Start of Records for this task

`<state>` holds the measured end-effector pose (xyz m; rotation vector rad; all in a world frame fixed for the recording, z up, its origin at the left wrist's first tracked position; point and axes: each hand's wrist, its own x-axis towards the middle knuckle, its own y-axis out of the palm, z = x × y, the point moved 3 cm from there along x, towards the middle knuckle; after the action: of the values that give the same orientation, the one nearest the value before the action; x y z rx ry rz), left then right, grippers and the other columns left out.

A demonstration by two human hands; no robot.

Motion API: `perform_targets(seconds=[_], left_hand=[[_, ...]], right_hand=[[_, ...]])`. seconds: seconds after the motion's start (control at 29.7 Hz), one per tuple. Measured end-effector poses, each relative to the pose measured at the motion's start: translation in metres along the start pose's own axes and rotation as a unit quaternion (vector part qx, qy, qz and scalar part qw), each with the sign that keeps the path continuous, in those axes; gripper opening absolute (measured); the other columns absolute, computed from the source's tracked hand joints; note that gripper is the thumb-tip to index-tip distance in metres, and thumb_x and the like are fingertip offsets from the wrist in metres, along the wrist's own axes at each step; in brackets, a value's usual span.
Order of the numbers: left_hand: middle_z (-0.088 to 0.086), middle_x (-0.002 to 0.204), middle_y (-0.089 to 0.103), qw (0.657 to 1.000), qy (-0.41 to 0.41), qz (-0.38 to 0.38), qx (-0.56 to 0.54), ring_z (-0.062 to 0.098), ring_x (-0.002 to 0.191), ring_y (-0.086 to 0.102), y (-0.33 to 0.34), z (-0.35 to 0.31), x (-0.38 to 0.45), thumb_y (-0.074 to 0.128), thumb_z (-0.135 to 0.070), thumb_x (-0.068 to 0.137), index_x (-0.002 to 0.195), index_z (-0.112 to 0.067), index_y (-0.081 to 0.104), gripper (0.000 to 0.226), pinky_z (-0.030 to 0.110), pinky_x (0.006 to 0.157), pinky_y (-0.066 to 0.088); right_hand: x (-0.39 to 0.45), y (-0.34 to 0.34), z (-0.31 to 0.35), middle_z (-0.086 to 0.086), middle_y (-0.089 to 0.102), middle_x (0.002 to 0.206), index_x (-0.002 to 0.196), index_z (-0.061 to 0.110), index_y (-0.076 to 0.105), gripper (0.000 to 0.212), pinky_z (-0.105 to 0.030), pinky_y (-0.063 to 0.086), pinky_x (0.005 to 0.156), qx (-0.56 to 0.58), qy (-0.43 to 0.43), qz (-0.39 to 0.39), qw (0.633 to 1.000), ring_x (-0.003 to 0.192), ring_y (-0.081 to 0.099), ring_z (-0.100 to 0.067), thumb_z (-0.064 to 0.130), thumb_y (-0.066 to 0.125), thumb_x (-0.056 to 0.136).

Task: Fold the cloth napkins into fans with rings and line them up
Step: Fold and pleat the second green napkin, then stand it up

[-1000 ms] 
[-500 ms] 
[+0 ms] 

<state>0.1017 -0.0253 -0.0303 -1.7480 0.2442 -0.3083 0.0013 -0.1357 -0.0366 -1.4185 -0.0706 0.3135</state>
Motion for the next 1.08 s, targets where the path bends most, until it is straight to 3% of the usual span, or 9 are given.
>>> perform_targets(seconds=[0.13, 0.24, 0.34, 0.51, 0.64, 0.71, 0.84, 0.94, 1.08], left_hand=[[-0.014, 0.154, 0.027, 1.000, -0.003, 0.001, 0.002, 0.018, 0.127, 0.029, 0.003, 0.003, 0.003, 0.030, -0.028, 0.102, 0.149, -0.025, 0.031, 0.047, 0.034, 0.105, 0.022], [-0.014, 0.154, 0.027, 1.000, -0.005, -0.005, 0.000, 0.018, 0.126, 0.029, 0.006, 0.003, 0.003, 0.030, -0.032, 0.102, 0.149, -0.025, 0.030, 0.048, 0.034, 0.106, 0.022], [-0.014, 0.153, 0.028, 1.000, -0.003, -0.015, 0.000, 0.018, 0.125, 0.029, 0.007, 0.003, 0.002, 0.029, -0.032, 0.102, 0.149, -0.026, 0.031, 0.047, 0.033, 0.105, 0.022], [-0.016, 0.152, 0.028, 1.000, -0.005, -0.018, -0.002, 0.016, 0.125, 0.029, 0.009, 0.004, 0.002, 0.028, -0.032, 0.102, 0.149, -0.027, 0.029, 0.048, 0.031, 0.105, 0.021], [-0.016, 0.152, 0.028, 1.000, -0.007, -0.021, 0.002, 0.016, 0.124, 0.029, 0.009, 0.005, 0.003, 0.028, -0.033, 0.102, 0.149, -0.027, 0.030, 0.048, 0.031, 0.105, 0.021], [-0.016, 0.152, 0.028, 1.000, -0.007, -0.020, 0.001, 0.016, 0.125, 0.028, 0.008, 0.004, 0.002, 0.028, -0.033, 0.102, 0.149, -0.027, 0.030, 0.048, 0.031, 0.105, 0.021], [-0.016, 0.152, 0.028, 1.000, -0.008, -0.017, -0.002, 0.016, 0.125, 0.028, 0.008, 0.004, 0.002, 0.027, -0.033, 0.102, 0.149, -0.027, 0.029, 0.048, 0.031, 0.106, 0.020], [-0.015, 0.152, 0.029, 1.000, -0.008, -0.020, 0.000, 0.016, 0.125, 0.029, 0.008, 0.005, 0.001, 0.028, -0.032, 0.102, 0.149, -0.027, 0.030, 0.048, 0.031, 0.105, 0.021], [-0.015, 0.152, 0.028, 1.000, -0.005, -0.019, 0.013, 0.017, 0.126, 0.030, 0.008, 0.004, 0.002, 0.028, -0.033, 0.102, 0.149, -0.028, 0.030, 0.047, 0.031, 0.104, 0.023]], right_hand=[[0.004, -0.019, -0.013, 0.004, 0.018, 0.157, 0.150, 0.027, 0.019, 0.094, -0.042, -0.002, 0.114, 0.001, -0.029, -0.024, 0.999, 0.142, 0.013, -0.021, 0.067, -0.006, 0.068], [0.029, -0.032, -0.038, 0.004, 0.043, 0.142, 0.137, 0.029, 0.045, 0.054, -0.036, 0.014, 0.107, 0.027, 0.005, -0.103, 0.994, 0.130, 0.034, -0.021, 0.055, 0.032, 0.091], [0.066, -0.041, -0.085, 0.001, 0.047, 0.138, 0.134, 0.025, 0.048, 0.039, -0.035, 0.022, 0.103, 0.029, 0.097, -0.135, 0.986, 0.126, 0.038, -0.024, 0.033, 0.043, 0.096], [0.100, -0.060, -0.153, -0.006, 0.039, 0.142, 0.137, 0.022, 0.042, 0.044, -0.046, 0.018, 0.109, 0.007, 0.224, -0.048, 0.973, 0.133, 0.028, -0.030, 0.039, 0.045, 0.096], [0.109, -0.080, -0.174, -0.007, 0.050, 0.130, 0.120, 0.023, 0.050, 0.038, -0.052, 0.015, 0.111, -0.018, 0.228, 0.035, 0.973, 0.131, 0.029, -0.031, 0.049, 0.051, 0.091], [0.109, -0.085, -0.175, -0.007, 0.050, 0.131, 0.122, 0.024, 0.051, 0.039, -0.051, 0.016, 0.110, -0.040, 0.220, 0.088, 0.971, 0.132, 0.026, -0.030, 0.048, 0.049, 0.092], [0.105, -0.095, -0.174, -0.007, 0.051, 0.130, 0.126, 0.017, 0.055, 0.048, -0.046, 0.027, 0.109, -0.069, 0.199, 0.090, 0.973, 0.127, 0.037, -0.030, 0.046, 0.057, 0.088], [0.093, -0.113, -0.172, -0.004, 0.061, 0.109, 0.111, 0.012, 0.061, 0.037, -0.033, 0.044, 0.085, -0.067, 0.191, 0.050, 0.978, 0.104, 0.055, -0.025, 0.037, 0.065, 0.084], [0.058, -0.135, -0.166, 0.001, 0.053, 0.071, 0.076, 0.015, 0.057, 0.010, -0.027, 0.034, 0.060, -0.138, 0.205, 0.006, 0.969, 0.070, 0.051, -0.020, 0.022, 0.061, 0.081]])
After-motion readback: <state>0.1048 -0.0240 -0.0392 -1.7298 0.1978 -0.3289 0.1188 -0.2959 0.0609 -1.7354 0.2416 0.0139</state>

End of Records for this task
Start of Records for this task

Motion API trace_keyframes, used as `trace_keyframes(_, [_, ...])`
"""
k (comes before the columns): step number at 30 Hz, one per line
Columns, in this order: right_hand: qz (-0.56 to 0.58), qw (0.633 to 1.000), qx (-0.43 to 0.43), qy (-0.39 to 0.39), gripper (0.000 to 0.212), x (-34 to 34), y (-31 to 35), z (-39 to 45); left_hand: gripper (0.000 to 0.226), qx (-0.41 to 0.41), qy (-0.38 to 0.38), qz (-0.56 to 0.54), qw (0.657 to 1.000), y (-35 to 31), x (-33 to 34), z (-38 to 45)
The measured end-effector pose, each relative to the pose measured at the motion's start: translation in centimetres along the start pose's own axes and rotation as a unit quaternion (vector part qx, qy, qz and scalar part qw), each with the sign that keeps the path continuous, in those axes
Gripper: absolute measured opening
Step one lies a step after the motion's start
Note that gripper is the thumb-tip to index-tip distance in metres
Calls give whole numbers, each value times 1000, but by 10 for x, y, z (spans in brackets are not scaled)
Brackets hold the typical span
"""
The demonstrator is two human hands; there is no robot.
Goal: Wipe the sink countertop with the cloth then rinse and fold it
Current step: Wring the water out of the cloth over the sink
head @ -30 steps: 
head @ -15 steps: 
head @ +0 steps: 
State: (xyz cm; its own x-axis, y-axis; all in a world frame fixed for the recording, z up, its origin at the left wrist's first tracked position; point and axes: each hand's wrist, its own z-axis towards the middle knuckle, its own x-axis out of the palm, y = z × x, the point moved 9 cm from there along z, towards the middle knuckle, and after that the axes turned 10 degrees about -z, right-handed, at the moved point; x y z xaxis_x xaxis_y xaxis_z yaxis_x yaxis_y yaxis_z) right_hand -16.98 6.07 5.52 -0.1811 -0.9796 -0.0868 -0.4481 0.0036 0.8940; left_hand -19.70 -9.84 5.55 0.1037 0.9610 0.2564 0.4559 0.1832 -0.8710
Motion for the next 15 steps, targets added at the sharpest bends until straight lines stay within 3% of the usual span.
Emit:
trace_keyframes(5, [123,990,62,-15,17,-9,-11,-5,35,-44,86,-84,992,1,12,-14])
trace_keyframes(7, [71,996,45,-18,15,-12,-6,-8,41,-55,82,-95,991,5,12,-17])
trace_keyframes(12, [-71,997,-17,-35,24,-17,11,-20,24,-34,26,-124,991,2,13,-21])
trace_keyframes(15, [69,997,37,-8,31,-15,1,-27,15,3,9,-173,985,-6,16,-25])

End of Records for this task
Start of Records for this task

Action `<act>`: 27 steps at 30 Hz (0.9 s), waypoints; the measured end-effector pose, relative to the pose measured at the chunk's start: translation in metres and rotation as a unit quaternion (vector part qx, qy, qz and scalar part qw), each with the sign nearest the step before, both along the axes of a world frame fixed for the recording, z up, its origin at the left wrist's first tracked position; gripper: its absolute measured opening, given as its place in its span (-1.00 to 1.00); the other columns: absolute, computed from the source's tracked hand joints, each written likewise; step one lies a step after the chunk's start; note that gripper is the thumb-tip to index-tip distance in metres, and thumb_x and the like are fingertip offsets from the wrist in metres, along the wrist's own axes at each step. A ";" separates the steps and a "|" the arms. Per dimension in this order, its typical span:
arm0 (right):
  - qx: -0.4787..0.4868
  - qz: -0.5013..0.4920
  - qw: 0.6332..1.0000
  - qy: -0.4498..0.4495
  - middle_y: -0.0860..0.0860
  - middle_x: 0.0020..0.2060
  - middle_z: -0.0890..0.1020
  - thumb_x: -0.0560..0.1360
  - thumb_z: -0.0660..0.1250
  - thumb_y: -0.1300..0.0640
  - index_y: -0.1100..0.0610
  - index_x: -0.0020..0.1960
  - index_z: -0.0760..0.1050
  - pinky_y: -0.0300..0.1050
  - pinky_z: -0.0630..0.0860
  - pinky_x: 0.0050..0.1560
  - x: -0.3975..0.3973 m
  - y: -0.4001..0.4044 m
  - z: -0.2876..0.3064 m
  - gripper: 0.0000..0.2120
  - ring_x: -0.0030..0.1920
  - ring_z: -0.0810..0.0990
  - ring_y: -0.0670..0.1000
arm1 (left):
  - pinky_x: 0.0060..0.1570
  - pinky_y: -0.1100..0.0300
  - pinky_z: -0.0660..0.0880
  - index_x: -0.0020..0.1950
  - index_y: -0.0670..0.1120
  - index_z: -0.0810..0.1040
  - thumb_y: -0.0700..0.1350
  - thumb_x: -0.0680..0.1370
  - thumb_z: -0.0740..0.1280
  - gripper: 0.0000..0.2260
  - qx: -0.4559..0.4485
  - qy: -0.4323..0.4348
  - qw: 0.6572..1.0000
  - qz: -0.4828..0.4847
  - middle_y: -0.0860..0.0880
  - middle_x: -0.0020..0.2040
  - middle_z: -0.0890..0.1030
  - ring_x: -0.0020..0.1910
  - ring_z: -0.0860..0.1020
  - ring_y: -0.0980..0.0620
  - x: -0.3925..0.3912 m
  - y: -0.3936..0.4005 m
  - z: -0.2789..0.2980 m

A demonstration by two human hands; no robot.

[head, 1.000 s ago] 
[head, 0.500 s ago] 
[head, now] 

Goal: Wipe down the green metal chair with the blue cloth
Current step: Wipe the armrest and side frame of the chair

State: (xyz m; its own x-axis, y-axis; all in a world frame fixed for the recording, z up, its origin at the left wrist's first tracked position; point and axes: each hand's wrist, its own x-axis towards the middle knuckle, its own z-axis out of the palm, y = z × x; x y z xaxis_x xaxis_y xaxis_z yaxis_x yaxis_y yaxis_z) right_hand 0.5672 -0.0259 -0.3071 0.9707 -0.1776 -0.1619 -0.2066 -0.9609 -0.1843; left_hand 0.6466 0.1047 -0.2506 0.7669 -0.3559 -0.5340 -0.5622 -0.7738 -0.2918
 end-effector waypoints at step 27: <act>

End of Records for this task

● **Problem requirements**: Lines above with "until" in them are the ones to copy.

● **Output**:
Motion for the next 1.08 s, targets where the path bends most, until it is straight to 3% of the usual span, or 9 are given.
Motion for the next 15 steps, targets added at the sharpest bends until straight lines stay within 3% of the usual span.

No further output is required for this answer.